Le sujet fait grimacer, d’autant qu’il demande plus aux entreprises : une semaine en classe de troisième, et maintenant deux en seconde… . « Nos collaborateurs n’ont pas de temps disponible, s’agace Frédéric Cronenberger, président de Novembre, agence conseil en communication intégrée, pas de temps gratuit à mobiliser à la place de l’enseignement. Nos métiers ne comptent pas de tâches répétitives à leur déléguer. Sans parler de fausse bonne idée, les modalités vont constituer un frein. Ces jeunes ne vont être que dans des jobs où on a besoin de 15 jours de main-d’œuvre. »

Et puis, le calendrier choisi – à savoir du 17 au 28 juin -, est régulièrement critiqué. « On a souvent déjà des stagiaires d’études supérieures sur la période de mai-juin, note Jean-Baptiste Guignot, réalisateur, à la tête Des Pirates, agence de communication, donc on n’aura pas de place supplémentaire. » À quelques jours des Jeux olympiques, le grain de sable est encore plus gros pour le secteur de la communication, de l’événementiel…

« L’effet d’engorgement est redouté, explique Juliette Couaillier, directrice talents et innovation RH chez Vivendi. Et en tant que société de services, on n’a pas de poste informatique pour chacun des stagiaires. Avec un protocole en place d’une personne pour un ordinateur, cela peut dégrader l’expérience. Ce stage correspond à la reconquête du mois de juin, certes, mais c’est l’entreprise qui la gère… »

Pourtant Jean Pralong, professeur, titulaire de la chaire compétences, employabilité et décision RH de l’École de management de Normandie, reste immanquablement optimiste : « Les entreprises sont habiles pour transformer les pépins en pépites, relève-t-il. Elles contribuent ainsi à un effort de présocialisation, même si elles n’en auront pas les fruits. Cela demande une vision globale. »

Trois questions à Philippe Gineste, directeur de Citéco, qui accueille jusqu’au 21 avril l’exposition temporaire « L’Économie selon Astérix »

Les collégiens et lycéens méconnaissent-ils le monde de l’entreprise ?

Effectivement, c’est un monde fermé aux enfants et aux ados. Ils voient leurs parents partir et revenir le soir. Et entre les deux, c’est un trou noir. En outre, le partage en famille porte souvent sur des expériences négatives. L’entreprise n’est pas vue comme un lieu de créativité, de développement personnel, de création de valeur ou d’opportunités… Plutôt comme un lieu qui fait peur. Aussi, c’est important de pouvoir ouvrir les portes et les chakras et de les aider à se projeter le plus tôt possible.

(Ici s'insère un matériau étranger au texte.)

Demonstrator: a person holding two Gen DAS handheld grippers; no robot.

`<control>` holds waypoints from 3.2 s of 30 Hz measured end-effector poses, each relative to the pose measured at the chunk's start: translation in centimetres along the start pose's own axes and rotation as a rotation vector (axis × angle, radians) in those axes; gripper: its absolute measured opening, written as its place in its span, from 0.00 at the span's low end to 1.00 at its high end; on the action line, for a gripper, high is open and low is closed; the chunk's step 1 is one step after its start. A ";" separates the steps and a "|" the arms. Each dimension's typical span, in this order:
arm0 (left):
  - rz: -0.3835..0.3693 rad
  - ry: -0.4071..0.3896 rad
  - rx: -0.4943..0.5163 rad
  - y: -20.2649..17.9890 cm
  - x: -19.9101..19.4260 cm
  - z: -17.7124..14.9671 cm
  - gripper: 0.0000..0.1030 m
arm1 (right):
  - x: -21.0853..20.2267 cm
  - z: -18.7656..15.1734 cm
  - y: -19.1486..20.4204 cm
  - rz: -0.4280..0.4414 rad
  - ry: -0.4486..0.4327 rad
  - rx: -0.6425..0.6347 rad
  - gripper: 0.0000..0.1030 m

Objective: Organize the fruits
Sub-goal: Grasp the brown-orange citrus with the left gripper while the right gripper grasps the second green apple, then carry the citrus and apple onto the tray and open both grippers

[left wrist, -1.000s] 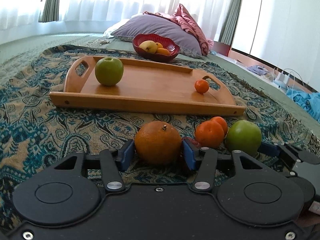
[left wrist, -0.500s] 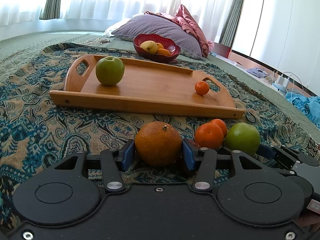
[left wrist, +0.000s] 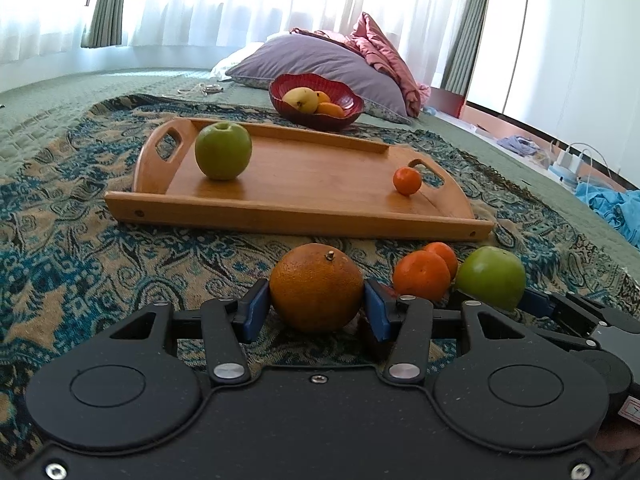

Ce nouveau stage peut-il faire modifier ce désamour ?

Le temps scolaire doit cibler les savoirs fondamentaux. À partir du collège, placer des stages hors du temps scolaire de façon perlée, à raison d’une journée en immersion de temps en temps, me paraît être la bonne formule. Avec des expériences différentes, dans le tertiaire, le primaire, le secondaire, pour mieux saisir les opportunités, et non pas choisir ce qui rebute le moins. Il y a plein de vacances pour le faire… Et l’éducation des enfants ne passe pas que par l’Éducation nationale, mais aussi par les entreprises, les parents, les organisations syndicales…

Astérix parle-t-il de l’entreprise ?

Il est assez peu question des grandes entreprises, excepté dans Le Bouclier arverne. Astérix part alors en Auvergne et il visite des pneumatiques. On y voit un lieu administré, avec des postes de travail. Sinon, la place est surtout faite aux artisans, commerçants… Mais ce compagnon pour la vie qu’est Astérix a permis à un public un peu plus jeune et plus familial de venir.